▶ _WORK ITEM_
Across the following data, state how many lines include the word "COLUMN". Provide the number alone.

▶ _STUDY MATERIAL_
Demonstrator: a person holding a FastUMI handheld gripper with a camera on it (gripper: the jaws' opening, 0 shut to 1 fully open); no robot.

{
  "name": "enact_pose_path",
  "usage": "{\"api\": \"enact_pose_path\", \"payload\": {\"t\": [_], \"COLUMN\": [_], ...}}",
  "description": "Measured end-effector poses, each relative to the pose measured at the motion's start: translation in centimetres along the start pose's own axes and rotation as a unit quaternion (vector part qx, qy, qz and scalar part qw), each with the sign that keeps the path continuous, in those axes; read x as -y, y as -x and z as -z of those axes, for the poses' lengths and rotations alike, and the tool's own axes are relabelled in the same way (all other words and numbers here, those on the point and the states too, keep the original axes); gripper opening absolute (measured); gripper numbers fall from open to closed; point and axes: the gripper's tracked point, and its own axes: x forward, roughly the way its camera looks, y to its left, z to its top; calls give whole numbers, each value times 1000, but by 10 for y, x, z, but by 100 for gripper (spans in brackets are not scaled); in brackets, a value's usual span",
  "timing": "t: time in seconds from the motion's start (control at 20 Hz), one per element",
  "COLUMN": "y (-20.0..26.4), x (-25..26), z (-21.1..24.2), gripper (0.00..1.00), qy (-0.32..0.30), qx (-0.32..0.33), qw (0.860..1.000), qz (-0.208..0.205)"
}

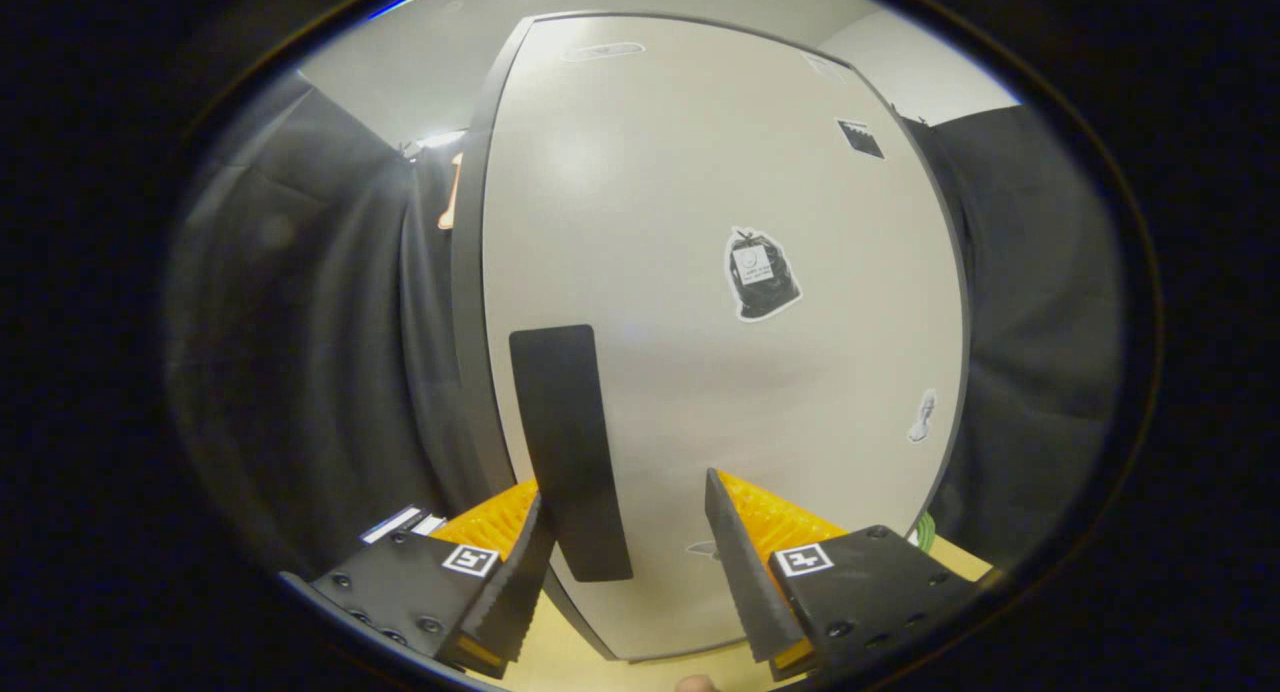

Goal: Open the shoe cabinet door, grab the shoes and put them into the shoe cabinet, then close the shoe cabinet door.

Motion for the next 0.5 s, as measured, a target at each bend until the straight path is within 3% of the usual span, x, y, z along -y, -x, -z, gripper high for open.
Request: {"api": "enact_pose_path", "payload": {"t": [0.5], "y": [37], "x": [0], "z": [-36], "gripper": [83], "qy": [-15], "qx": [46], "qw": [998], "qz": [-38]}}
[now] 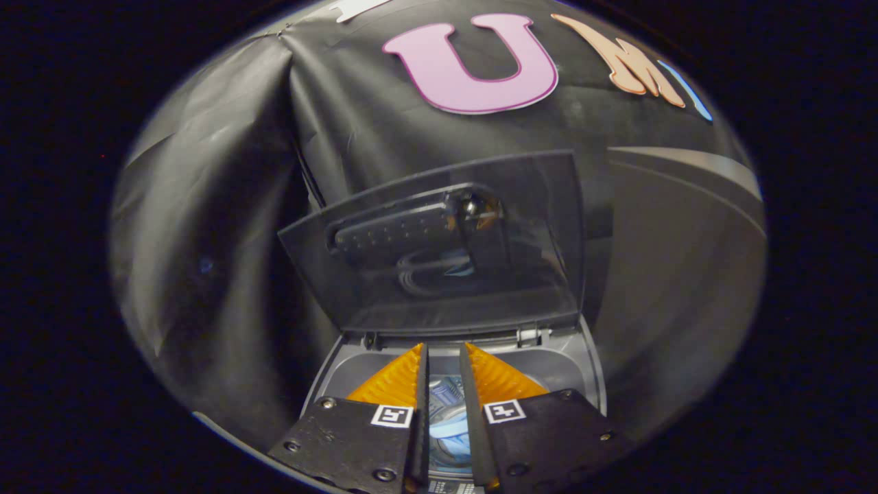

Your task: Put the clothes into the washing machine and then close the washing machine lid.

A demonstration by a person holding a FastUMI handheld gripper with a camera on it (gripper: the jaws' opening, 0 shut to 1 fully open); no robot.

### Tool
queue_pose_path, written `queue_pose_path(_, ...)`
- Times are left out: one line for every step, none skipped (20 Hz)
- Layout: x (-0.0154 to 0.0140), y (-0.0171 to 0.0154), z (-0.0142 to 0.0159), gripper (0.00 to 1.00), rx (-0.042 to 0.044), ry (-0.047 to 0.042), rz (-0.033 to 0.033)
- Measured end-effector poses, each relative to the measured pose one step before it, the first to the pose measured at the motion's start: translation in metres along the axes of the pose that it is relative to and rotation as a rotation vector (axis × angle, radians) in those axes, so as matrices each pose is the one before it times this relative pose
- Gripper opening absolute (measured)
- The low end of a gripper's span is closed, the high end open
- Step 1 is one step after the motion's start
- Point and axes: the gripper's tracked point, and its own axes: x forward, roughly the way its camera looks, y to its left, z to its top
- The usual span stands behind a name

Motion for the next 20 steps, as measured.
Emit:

▶ _COMPLETED EXERCISE_
2